Problem description:
Gather every line below where "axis" appears.

Dataset excerpt:
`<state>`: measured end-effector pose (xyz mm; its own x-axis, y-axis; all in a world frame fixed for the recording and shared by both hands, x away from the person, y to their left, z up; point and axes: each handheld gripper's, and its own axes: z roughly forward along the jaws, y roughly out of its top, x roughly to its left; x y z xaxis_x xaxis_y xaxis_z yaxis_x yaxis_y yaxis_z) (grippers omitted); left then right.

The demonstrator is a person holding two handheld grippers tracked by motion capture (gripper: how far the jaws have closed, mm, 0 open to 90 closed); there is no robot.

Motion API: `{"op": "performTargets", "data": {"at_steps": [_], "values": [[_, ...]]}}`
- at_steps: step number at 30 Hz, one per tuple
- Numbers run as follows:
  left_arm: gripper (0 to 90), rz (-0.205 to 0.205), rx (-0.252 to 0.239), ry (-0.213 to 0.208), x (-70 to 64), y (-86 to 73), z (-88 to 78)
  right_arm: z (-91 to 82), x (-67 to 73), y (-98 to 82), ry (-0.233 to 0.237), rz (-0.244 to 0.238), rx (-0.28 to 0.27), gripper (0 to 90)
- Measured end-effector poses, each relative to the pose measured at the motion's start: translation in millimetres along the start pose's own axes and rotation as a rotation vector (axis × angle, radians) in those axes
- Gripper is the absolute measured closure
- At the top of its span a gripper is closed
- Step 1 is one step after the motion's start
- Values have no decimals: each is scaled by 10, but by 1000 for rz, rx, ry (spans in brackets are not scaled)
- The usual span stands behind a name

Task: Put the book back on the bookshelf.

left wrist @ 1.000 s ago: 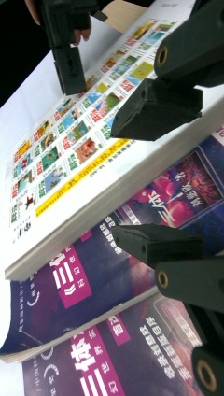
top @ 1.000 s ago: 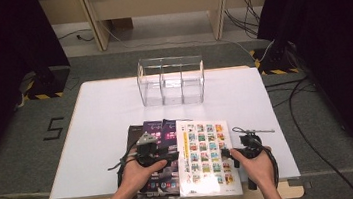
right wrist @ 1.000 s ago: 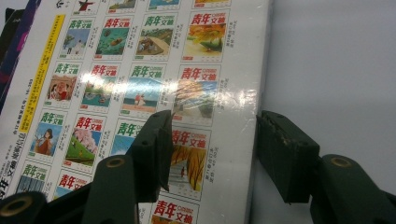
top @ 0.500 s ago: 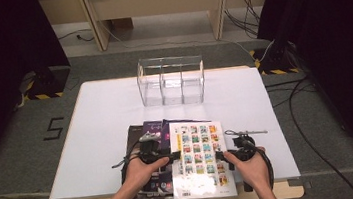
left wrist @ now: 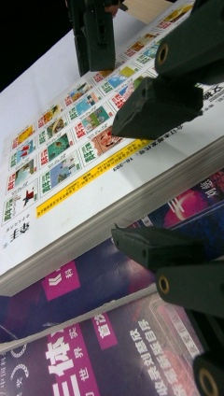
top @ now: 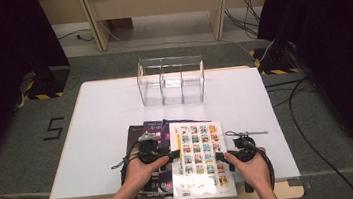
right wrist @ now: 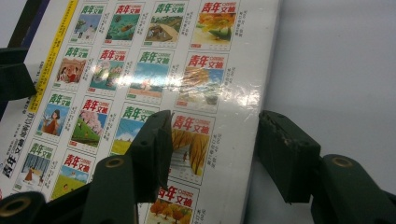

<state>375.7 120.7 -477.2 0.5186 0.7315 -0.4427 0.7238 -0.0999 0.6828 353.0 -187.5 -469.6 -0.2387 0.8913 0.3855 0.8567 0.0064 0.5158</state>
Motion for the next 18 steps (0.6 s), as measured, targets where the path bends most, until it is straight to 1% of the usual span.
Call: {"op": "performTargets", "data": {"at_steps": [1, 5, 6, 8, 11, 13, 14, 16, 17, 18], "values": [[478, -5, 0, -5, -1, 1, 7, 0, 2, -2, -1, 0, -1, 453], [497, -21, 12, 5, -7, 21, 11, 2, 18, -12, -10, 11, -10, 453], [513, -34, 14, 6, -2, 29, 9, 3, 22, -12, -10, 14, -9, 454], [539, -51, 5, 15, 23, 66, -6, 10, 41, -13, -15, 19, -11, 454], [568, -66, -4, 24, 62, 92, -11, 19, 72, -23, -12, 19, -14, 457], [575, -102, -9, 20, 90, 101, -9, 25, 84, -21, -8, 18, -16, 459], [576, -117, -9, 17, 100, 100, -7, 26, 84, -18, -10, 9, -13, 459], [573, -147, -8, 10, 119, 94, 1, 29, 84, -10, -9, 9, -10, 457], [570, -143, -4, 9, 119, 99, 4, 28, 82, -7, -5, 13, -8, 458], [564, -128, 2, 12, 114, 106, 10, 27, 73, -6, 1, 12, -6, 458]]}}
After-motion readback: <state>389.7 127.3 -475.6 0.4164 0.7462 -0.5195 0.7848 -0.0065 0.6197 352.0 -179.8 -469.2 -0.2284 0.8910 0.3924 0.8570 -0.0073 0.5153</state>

Finished task:
`<state>`: measured end-effector pose (xyz mm; its own x-axis, y-axis; all in a world frame fixed for the recording and shared by both hands, x away from the person, y to their left, z up; point and axes: each handheld gripper's, and its own axes: z roughly forward along the jaws, y roughly out of its top, x roughly to its left; x y z xaxis_x xaxis_y xaxis_z yaxis_x yaxis_y yaxis_z) (grippers omitted); left then right.
- Measured end-effector poses, each relative to the pose measured at the motion's start: translation in millimetres along the start pose's own axes and rotation as a rotation vector (axis × angle, radians) in those axes

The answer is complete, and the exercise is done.